Wednesday, March 18, 2009

NCAA: How Did the Selection Committee Make Its Picks?

We're one day before the (real) beginning of the NCAA tournament and before the tournament gets underway, I want to explore the factors that went into the NCAA's selection picks. What polls do they look at? Do they care about RPI? Do they care about more advanced statistical rankings?

A look at the top 24 teams in the tournament gives us some insight into what went into the decisions. I looked at 4 main indicators: The AP Poll, the USA Today/ESPN Coaches poll, RPI, and Jeff Sagarin's advanced rankings. The data was limited to the top 24 teams so that all teams would have a ranking in all of the polls.

Looking at the polls seperately, we can see how well they individually predict the tournament seeding. The chart below shows the % of variability in the seeding explained by each poll.

As we can see, the AP Poll explains 81% of the commitee's seeding and the other 19% is explained by other factors. The ESPN Poll and RPI also explained a high proportion of the variance, while the Sagarin Ratings did significantly worse at predicting the committee's selections, explaining only 62% of the variability.

Of course, the selection committee is not only looking at one of these polls, but has access to all 4 metrics (as well as many more). When we put all four of the ratings into the model at once, what do we get?

The AP Poll and RPI are quite significant predictors of the seeding and the Sagarin Ratings are margnially so. However, once the other factors are included, the ESPN poll is totally worthless. The selection committee appears to discard the ESPN poll as a redundant but inferior poll compared to the AP, which it holds in high esteem.

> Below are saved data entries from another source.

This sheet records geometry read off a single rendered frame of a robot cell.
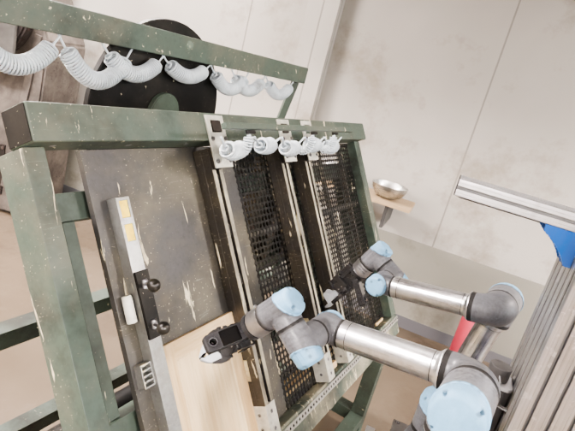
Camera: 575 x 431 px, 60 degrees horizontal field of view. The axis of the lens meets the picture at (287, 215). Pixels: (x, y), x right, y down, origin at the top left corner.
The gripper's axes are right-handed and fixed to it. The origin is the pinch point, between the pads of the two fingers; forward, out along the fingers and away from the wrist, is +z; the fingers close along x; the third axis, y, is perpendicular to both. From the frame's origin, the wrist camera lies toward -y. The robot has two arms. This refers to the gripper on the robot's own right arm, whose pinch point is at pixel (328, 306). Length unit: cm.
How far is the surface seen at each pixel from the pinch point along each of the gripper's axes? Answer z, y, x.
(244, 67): -31, 116, -60
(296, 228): -6.4, 33.2, -16.9
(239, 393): 29, 1, 41
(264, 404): 27.8, -8.0, 36.3
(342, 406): 96, -62, -106
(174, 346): 16, 27, 64
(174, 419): 26, 11, 74
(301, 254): -0.1, 23.6, -15.7
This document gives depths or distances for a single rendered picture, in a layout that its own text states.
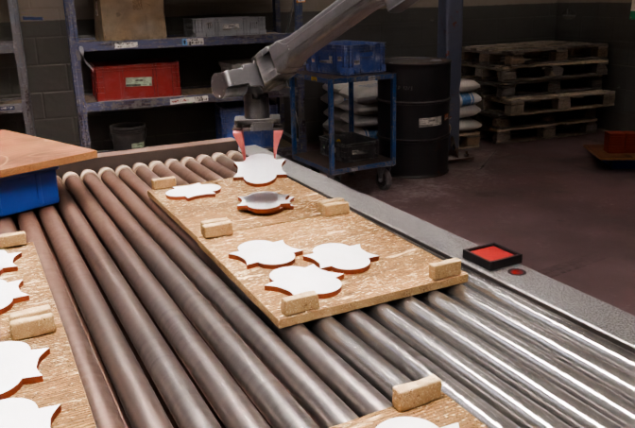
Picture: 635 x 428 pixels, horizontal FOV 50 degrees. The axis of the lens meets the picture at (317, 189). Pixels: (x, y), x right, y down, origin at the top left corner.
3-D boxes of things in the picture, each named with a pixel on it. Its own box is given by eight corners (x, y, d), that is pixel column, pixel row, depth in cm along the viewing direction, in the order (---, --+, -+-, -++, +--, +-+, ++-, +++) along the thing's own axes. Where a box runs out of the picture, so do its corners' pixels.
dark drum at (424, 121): (425, 158, 600) (427, 55, 576) (463, 173, 546) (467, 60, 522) (364, 165, 579) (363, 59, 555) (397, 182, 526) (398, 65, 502)
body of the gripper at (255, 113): (281, 127, 153) (279, 93, 151) (234, 128, 152) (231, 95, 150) (280, 121, 159) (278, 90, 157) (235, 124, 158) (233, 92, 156)
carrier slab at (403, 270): (351, 217, 152) (350, 210, 151) (468, 282, 116) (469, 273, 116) (197, 245, 137) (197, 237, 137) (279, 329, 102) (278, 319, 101)
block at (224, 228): (231, 231, 140) (230, 219, 139) (233, 234, 138) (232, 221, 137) (201, 237, 137) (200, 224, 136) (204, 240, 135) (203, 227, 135)
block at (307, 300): (316, 304, 106) (315, 288, 105) (320, 309, 104) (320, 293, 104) (280, 313, 103) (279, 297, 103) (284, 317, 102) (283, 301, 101)
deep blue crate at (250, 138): (269, 138, 631) (267, 98, 621) (281, 147, 593) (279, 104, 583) (215, 143, 617) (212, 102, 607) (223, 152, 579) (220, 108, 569)
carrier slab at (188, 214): (275, 177, 188) (274, 171, 187) (350, 215, 153) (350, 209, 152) (147, 196, 173) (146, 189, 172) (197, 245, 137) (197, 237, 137)

Removing the ESPN Poll from the model, we find the following regression results:

All three of the remaining factors are significant, but with by the most weight belonging to the AP Poll. RPI is also a strong factor, despite the fact that it is mostly garbage. The advanced statistical metrics, perhaps surprisingly, do hold some weight with the committee, albeit not a lot.

And so it appears that the selections committee's choices (at least for the top 6 seeds) are based on approximately the following - 40% AP Poll, 35% RPI, 15% Sagarin Ratings (or other similar statistical methods) and 10% of unknown committee preferences.

The model holds remarkably well (at least for these 24 cases - next year I'll have to try the method out BEFORE the committee makes its selections). It saw only a few things differently - #2 Duke as a #1 seed instead of UConn, #5 Purdue as a #4 seed instead of Xavier, and #6 West Virginia as a #5 seed instead of Illinois. Of course, this only explains the reasoning behind the selection committee's picks, not where teams should have been seeded. That post will have to wait another day.